Saffron is also one of the most expensive spices in the world, along with cardamom and vanilla. As you must already know, it belongs to the family of Crocuses, and is derived from the flowers of Crocus sativus. Just like cardamom, saffron requires very specific growing conditions and is harvested by hand. It does not multiply naturally and has a short flowering window, making each saffron plant very valuable.
Adulterants are common to saffron, since it is such a valued spice. Buying from a reputable source is always a good idea. When you bring your spice home, test it by soaking five to eight saffron threads in a few tablespoons of warm water. After a few minutes, the saffron threads will plump up ever so slightly where you can pick them up and distinctly taste the saffron flavor. The water will be clear but have a gentle hue of the warm burnt orange color characteristic of saffron. Any adulterants, for example fabric threads soaked in turmeric or even safflower threads, will not do the same.
How and when to use:
Saffron is a special spice that imparts a warm golden orange hue to all dishes where it is used. If you have determined that your saffron is good quality, make a Kashmiri Green Tea from your testing bowl or drink up the water, which is perfectly safe. If it is less than perfect, you will know to pick out the good strands from the bad ones and use them in your recipe until you are ready to purchase a new box. Add it toward the end of a cooking process to ensure that its medicinal properties are held within and not lost to the heat. Saffron is used in both sweet and savory preparations.

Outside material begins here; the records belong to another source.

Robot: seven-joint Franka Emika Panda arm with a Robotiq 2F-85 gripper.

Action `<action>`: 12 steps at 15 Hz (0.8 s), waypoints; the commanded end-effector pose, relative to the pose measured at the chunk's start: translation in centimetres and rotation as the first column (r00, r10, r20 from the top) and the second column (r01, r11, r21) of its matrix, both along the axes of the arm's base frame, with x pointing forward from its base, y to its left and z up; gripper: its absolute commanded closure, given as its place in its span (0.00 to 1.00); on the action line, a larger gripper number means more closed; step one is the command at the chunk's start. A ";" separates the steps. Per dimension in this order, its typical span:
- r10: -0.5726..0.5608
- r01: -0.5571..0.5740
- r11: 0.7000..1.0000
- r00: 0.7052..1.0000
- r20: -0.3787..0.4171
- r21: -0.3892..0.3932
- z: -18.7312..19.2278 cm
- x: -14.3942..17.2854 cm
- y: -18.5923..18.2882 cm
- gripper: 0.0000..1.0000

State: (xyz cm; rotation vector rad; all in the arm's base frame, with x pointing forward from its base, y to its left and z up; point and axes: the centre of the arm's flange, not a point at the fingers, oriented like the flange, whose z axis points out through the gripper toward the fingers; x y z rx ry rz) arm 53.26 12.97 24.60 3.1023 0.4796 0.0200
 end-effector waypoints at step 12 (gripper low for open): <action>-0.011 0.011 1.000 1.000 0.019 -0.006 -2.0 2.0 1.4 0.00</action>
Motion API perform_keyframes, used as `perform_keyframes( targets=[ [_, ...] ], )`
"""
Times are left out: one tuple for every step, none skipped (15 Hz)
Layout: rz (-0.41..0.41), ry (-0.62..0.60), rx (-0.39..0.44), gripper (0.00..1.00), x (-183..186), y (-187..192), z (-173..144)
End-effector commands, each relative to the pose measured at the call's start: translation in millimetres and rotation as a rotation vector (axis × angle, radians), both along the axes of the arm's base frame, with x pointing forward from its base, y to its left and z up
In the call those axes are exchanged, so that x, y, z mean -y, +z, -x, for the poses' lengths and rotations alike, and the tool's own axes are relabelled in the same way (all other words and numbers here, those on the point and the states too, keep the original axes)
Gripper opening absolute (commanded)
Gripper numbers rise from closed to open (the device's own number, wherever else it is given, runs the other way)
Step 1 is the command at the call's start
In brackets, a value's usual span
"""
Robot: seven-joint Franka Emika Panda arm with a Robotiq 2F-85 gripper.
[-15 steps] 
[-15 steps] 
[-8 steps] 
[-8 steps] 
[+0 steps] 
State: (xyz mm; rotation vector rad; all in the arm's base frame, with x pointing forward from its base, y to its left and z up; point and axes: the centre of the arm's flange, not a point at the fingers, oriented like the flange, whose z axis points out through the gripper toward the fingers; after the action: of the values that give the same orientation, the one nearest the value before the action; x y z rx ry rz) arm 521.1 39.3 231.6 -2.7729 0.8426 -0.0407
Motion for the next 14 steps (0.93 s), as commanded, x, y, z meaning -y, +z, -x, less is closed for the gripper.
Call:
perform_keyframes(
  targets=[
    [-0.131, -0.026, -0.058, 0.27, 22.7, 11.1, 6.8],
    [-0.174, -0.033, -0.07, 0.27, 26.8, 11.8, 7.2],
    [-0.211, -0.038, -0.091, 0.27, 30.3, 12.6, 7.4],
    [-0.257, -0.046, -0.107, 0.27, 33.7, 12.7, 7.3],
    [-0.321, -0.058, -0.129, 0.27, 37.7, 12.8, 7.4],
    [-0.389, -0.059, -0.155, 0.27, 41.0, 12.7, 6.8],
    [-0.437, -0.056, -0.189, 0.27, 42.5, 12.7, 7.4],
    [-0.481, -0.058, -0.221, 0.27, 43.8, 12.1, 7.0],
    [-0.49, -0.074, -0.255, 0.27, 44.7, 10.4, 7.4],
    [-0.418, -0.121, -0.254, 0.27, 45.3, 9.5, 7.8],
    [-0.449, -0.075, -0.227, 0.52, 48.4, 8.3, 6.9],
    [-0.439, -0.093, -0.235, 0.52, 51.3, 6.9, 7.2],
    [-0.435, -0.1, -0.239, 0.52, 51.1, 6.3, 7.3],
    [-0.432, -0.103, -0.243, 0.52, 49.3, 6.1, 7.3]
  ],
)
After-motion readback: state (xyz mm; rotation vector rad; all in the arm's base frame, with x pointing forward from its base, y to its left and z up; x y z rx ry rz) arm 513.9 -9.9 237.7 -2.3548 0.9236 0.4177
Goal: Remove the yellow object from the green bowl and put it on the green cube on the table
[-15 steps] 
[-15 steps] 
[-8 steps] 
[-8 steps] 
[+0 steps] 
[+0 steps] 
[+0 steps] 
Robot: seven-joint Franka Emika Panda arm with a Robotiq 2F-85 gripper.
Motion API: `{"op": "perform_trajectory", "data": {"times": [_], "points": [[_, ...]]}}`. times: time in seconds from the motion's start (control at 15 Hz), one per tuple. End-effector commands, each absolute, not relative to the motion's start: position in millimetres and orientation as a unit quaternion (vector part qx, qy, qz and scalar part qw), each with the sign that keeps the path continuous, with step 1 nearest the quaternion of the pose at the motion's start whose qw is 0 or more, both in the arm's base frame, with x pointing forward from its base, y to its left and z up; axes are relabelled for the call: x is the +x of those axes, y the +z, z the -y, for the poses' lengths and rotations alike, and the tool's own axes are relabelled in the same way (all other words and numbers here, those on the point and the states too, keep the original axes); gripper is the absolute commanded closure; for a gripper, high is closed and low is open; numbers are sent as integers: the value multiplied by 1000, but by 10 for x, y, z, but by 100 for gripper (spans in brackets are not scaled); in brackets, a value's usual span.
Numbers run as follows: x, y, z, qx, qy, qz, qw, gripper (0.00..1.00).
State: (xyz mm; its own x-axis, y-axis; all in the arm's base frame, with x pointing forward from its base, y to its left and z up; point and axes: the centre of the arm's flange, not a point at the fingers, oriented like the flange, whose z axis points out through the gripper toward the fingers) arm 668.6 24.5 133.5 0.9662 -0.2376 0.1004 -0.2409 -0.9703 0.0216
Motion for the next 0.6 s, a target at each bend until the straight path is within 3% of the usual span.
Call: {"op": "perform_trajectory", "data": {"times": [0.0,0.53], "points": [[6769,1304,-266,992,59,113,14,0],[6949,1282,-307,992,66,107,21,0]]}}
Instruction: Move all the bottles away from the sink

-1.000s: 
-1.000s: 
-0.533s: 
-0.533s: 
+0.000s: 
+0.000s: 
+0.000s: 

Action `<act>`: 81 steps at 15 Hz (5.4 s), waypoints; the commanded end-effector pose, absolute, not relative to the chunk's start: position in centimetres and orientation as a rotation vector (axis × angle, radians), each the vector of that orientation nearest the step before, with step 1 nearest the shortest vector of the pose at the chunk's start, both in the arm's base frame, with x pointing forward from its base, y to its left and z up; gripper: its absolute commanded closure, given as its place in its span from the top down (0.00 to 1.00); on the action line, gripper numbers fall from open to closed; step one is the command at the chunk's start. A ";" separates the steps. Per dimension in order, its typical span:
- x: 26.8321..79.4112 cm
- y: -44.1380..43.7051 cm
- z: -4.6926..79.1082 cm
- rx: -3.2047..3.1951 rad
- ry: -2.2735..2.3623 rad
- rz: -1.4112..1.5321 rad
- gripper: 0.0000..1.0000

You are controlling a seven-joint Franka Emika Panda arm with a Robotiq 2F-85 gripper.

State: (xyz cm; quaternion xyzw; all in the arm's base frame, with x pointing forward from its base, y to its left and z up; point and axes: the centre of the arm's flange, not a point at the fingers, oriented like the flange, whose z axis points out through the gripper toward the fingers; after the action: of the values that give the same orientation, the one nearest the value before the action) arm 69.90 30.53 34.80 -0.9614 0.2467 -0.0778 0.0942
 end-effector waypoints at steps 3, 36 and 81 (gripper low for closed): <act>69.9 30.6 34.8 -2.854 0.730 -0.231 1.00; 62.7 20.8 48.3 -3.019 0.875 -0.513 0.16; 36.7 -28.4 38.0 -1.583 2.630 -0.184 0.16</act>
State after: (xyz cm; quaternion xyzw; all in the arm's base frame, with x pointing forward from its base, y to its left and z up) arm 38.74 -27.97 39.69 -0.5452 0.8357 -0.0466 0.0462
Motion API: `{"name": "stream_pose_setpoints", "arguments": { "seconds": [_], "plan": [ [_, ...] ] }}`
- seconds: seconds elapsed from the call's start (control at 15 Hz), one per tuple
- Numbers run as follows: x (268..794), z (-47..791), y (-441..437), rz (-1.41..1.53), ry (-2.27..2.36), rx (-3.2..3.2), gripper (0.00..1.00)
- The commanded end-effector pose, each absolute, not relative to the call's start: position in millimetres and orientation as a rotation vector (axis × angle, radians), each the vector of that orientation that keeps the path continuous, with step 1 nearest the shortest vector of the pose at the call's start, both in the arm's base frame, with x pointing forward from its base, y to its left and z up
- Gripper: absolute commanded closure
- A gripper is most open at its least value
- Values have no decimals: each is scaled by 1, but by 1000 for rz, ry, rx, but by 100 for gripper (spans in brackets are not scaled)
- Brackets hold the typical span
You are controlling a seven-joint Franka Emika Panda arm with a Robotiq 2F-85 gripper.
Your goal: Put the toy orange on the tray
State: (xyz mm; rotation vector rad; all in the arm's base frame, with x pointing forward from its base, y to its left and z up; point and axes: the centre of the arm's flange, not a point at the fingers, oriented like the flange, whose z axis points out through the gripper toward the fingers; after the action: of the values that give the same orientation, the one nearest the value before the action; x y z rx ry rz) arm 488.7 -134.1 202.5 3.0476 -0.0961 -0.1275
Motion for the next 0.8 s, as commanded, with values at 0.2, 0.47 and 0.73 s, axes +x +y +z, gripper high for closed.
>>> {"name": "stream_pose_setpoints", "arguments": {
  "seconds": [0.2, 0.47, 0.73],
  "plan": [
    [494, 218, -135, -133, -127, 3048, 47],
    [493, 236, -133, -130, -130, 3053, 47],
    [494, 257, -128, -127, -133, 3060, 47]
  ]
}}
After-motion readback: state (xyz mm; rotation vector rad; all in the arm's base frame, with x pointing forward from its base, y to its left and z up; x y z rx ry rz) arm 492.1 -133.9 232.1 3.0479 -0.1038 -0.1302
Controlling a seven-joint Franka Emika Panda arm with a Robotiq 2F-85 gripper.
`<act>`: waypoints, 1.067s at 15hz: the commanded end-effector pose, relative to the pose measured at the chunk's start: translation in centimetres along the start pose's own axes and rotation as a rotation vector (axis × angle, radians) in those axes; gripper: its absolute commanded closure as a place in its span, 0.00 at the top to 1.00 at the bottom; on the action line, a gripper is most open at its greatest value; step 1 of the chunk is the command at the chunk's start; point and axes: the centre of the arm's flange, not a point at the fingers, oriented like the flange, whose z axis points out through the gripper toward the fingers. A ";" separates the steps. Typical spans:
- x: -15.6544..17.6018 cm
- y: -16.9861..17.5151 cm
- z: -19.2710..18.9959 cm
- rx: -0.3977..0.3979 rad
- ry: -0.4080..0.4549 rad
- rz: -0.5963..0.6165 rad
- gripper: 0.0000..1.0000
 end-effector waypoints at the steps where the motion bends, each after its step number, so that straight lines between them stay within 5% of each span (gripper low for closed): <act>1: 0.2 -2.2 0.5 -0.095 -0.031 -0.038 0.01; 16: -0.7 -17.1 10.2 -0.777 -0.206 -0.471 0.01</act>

Simplest application? A warm mug of Cardamom Milk!
What part to use:
Saffron comes in tiny snuff-box sized containers. They look like threads, and are the pistil / stigma of the Crocus flower. All contents of the box, including saffron thread crumbs are used.
Saffron in Ayurveda:
Saffron has been widely used for thousands of years for both culinary and medicinal applications. According to Ayurveda, Saffron is one of the most potent spices that can cure or help heal dozens of ailments. It has a bitter taste and is warming to the body. Practitioners of holistic medicine will caution users to limit the consumption of saffron as it can have adverse effects. Excessive use of saffron can cause impotency in men and adversely affect expectant women. So, even if you are the Shah of Persia, unless you are making a pot of something for 300 people, please do not add the entire box of saffron into your sauce. The serving size for saffron is 1/16th of a teaspoon. Yes, that is less than a pinch.